Assignment >>
Using the listing below, report how many lines contain the word "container" and give no other words.
START Exercise data
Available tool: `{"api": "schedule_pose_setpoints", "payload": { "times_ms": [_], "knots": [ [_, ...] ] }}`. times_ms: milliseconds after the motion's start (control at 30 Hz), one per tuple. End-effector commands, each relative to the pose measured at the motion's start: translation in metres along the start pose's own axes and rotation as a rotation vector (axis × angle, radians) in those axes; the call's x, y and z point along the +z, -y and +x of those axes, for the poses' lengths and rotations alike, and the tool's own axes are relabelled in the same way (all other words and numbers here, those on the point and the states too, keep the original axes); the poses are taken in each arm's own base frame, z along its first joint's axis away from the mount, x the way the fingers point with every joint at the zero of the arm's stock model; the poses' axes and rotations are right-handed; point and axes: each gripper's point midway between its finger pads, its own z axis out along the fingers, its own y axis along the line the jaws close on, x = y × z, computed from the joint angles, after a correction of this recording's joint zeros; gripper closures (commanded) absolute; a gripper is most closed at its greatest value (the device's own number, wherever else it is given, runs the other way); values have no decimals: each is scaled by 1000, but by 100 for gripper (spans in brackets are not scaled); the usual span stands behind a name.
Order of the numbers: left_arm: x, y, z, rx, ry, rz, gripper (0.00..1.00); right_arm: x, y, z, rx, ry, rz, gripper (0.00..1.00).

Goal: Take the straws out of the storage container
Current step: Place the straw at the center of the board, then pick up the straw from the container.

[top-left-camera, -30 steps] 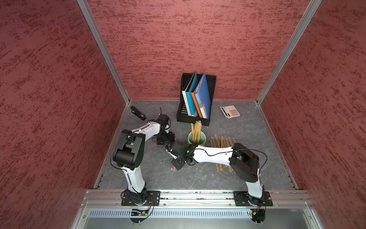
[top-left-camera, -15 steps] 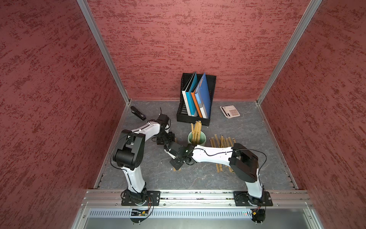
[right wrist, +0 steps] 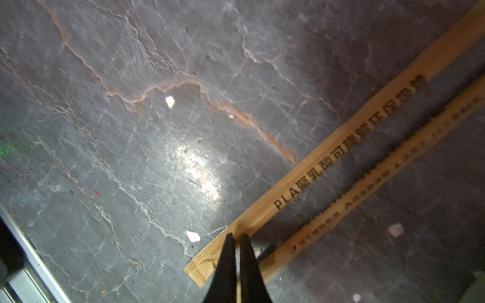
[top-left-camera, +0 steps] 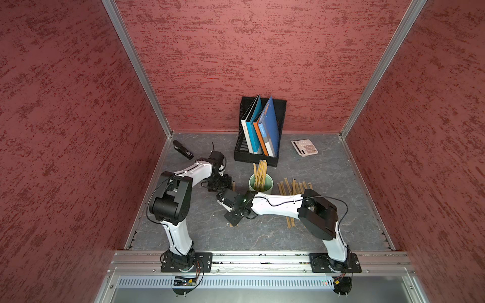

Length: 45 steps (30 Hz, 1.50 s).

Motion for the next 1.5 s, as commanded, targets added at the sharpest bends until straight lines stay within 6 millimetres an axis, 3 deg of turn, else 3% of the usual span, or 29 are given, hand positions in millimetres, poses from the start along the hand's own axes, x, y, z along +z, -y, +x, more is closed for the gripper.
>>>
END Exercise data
Task solution >>
2